Checkmate to Murder: Review

It's the early 1940s. London. A fog-shrouded night with windows draped in black-out curtains or painted over to meet the black-out standards. In Bruce Manaton's barn-like studio, the hush of the fog seems to seep in and focus the concentration of the oddly-assorted group gathered for the evening. Bruce, a talented but as of yet unsuccessful artist, is fully focused on his latest painting--a portrait of a man in the scarlet robes of a Cardinal. The model for this work is Andre Delaunier, an equally talented and unsuccessful actor, who holds his pose with the import of Shakespearean drama. At the other end of the room, Robert Cavenish, a thoroughly respectable Home Office man, and Ian MacKellon, a brilliant chemist somehow connected with the war effort, are thoroughly engrossed in a game of chess. Moving in and out from the kitchen just beyond, Rosanne Manaton, the artist's sister, prepares dinner and runs her own artistic eye over the tableau. Outside, muffled by the fog are various warning signals and other noises. Among them a shot?
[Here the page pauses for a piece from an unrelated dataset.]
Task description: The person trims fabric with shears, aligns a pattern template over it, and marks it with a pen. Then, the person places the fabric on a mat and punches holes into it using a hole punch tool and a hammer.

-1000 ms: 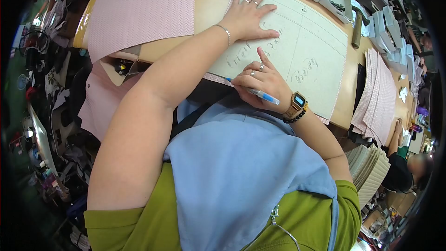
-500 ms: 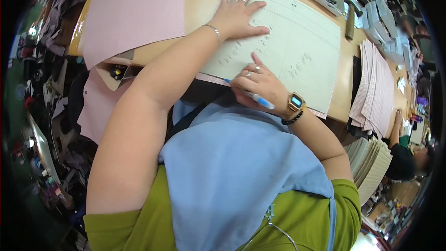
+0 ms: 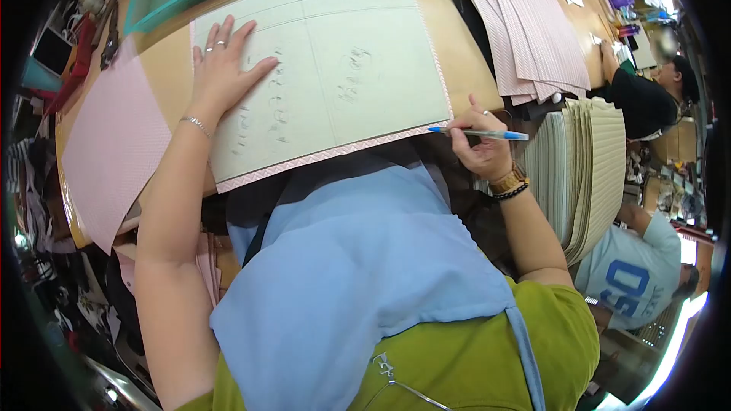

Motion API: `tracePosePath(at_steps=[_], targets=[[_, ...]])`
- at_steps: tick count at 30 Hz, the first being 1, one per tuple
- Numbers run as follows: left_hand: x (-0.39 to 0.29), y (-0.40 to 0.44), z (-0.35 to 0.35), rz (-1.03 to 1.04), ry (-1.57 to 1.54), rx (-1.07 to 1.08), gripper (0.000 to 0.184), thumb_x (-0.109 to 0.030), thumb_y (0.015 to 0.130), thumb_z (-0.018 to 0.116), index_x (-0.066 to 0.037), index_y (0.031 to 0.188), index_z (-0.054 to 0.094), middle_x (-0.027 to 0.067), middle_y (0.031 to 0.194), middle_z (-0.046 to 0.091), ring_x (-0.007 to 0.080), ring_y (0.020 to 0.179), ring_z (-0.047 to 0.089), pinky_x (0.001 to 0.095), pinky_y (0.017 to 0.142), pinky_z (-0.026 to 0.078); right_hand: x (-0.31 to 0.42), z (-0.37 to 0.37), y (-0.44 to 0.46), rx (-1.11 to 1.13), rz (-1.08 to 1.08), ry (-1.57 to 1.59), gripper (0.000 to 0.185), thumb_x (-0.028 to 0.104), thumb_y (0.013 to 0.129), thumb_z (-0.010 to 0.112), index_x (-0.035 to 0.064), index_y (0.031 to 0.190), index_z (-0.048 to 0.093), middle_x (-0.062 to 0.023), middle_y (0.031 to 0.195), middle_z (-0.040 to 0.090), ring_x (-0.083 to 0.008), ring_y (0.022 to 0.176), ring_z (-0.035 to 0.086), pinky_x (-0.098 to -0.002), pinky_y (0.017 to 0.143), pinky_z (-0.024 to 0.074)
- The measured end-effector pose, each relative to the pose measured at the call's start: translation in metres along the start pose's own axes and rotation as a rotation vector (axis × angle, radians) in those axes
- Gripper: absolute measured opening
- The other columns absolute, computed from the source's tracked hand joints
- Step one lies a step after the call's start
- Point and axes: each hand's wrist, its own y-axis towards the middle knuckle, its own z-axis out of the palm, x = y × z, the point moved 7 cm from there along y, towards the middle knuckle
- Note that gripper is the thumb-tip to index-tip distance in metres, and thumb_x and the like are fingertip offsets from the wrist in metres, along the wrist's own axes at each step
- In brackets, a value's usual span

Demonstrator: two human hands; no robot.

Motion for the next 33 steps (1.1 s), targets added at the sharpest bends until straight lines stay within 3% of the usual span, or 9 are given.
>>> tracePosePath(at_steps=[5, 8, 11, 12, 19, 25, 27, 31, 33], targets=[[0.001, 0.000, 0.002, 0.007, -0.015, -0.005, 0.076, -0.063, 0.081, 0.059, -0.024, 0.143, 0.039, 0.0118, 0.155, 0.025, 0.0325, 0.144, 0.019, 0.0630, 0.110, 0.016, -0.013, 0.011, -0.007, -0.007, 0.019, 0.070, 0.010, 0.004, 0.080, 0.064, 0.0091, 0.088, 0.066, -0.0038, 0.078, 0.068, -0.0181, 0.074, 0.065, -0.0532, 0.104, 0.0353], [0.001, 0.001, 0.000, 0.003, -0.018, 0.007, 0.078, -0.064, 0.079, 0.060, -0.023, 0.143, 0.040, 0.0133, 0.155, 0.025, 0.0331, 0.144, 0.018, 0.0620, 0.111, 0.015, -0.037, 0.006, -0.006, -0.330, 0.315, 0.567, 0.013, 0.008, 0.085, 0.065, 0.0082, 0.098, 0.065, -0.0062, 0.090, 0.071, -0.0221, 0.081, 0.067, -0.0536, 0.103, 0.0353], [-0.001, 0.001, 0.000, 0.001, -0.031, 0.018, 0.080, -0.065, 0.078, 0.060, -0.022, 0.143, 0.040, 0.0147, 0.154, 0.025, 0.0337, 0.144, 0.018, 0.0616, 0.111, 0.015, -0.039, 0.014, 0.003, -0.093, 0.067, -0.005, 0.020, 0.011, 0.090, 0.063, 0.0093, 0.110, 0.062, -0.0073, 0.110, 0.069, -0.0177, 0.101, 0.066, -0.0543, 0.110, 0.0253], [0.000, 0.001, 0.000, 0.000, -0.035, 0.020, 0.080, -0.065, 0.078, 0.060, -0.022, 0.143, 0.040, 0.0150, 0.155, 0.024, 0.0339, 0.144, 0.018, 0.0616, 0.111, 0.015, -0.025, 0.017, 0.007, -0.039, 0.052, -0.106, 0.023, 0.015, 0.088, 0.066, 0.0121, 0.110, 0.061, -0.0067, 0.117, 0.066, -0.0216, 0.106, 0.064, -0.0578, 0.109, 0.0240], [-0.007, 0.005, -0.011, -0.044, -0.032, 0.105, 0.074, -0.057, 0.078, 0.063, -0.021, 0.140, 0.042, 0.0144, 0.154, 0.025, 0.0332, 0.144, 0.019, 0.0621, 0.111, 0.017, -0.018, 0.033, 0.015, 0.045, 0.047, -0.320, 0.024, 0.026, 0.085, 0.069, 0.0128, 0.102, 0.059, -0.0059, 0.119, 0.065, -0.0267, 0.115, 0.057, -0.0619, 0.104, 0.0312], [-0.109, 0.029, -0.019, 0.295, -0.044, 0.146, 0.064, -0.033, 0.073, 0.061, -0.021, 0.134, 0.046, 0.0140, 0.151, 0.031, 0.0324, 0.139, 0.030, 0.0636, 0.108, 0.024, -0.017, 0.034, 0.015, 0.063, 0.040, -0.367, 0.022, 0.027, 0.085, 0.068, 0.0131, 0.100, 0.058, -0.0059, 0.119, 0.065, -0.0276, 0.116, 0.057, -0.0625, 0.103, 0.0317], [-0.155, 0.035, -0.010, 0.393, -0.019, 0.202, 0.073, -0.045, 0.073, 0.066, -0.021, 0.137, 0.044, 0.0153, 0.150, 0.033, 0.0350, 0.136, 0.034, 0.0626, 0.106, 0.029, -0.017, 0.034, 0.015, 0.060, 0.026, -0.376, 0.022, 0.027, 0.085, 0.068, 0.0131, 0.099, 0.058, -0.0057, 0.119, 0.065, -0.0280, 0.116, 0.057, -0.0629, 0.103, 0.0317], [-0.208, 0.034, -0.007, 0.377, 0.065, 0.408, 0.105, -0.069, 0.057, 0.073, -0.018, 0.142, 0.039, 0.0223, 0.147, 0.033, 0.0438, 0.132, 0.036, 0.0666, 0.101, 0.032, -0.016, 0.033, 0.014, 0.073, -0.007, -0.397, 0.024, 0.026, 0.088, 0.065, 0.0129, 0.107, 0.059, -0.0062, 0.118, 0.065, -0.0293, 0.115, 0.058, -0.0652, 0.102, 0.0301], [-0.217, 0.033, -0.005, 0.351, 0.177, 0.437, 0.123, -0.078, 0.046, 0.074, -0.017, 0.145, 0.035, 0.0256, 0.147, 0.031, 0.0479, 0.130, 0.037, 0.0689, 0.099, 0.032, -0.024, 0.027, 0.014, 0.046, 0.102, -0.264, 0.025, 0.024, 0.090, 0.063, 0.0104, 0.111, 0.061, -0.0079, 0.111, 0.066, -0.0266, 0.109, 0.060, -0.0570, 0.099, 0.0362]])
For next door, the Manatons' miserly landlord, Albert Folliner, is shot to death in his sitting/bedroom and apparently robbed of his miser's stash. The Special Constable who has been on his nightly rounds comes bursting into the Manatons' lodging dragging a young Canadian soldier as prisoner. The soldier is Neil Folliner, the nephew of the slain man, and the Special Constable swears he has caught the man red-handed. But Scotland Yard sends Inspector Macdonald to take over the case and when he has finished taking statements, examining the premises--both the studio and the landlord's rooms, and following up the clues that escaped the constable's nervous eyes, he finds that all may not be as straight forward as it seems. For instance--if the constable came upon Neil Folliner after the crime was committed, why have the former's footprints been overlaid by the latter's? And what happened to the loot? And is Mrs. Tubbs really just the jolly cockney charwoman that she seems to be? And what about those previous tenants of the studio?
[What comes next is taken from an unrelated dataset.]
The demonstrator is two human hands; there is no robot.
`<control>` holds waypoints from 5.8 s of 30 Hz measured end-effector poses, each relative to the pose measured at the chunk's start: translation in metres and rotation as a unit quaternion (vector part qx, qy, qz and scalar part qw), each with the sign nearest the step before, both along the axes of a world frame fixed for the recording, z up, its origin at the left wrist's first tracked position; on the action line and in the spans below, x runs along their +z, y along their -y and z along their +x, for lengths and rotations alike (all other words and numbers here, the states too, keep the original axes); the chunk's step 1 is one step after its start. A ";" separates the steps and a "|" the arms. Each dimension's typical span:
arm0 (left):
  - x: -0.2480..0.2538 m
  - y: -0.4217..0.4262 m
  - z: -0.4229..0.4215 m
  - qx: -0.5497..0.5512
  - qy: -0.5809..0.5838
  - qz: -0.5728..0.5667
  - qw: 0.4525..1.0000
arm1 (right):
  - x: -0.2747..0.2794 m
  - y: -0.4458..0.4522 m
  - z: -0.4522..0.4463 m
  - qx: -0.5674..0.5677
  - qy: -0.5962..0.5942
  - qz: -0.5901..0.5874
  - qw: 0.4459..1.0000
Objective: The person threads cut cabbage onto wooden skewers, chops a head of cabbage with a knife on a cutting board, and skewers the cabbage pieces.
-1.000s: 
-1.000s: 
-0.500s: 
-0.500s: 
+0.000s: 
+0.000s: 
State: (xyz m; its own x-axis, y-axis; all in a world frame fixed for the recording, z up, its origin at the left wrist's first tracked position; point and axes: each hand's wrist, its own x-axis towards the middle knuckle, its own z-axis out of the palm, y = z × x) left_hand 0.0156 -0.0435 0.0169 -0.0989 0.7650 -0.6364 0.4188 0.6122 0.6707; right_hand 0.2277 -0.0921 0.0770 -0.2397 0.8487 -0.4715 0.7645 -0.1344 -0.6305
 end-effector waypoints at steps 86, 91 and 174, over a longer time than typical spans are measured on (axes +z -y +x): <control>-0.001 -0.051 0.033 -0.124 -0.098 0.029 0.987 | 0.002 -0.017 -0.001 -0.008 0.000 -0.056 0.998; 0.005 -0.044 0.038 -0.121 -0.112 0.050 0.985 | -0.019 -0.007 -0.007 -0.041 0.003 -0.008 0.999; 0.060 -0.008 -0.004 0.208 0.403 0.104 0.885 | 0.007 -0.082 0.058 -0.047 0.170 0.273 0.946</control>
As I told John from Pretty Sinister Books (who tried to warn me away from this one), I must have a thing for Lorac's fog-shrouded, black-out-centered mysteries, because I thoroughly enjoyed her Checkmate to Murder (1944). Inspector MacDonald is a very thorough yet very human policeman. He is never quick to judge and he has a way of seeing everything--even the things the witnesses and suspects think they've hidden properly. The mystery is fairly clued--maybe too fairly, because I figured this one out. Not absolutely every little detail, but enough that I'm calling it a win for Inspector Bev. 

But figuring out the solution fairly early didn't detract from my enjoyment. The characters are well-drawn and Mrs.Tubbs, Folliner's charwoman; Mrs. Stanton, whose garden backs up against the "murder house' and studio; Mrs. Blossum, the owner of the Green Dragon pub; and Bert Brewer, a rheumatic gardener all add a good bit of local period color to the proceedings. ★★★★ for a highly enjoyable wartime mystery.

This counts for the "Artist/Art Equipment" category on the Golden Vintage Scavenger Hunt card as well as my second entry in the 1944 edition of Rich's Crimesof Century over at Past Offenses. If you have any 1944 crime fiction hanging out on your shelves, then come join us!


J F Norris said...

Well, I found it ponderous. It took me a long time to read this one and I wasn't all that invested in any of the characters. It all seemed very familiar to me. I've read other mysteries involving artists and egomaniacal creative types and found them much more engaging. Something about this was off putting. The lead female character Roseanne was sort of a drip as I remember. Maybe I was just in a foul mood when I read it.

Bev Hankins said...

John--I've definitely been there (where my mood probably affected my reading). But, it's also just a matter of taste. We're not all going to agree on absolutely everything all of the time...and that's a good thing. :-)

fredamans said...

At least over-sharing on the clues didn't kill it for you, that's a good thing.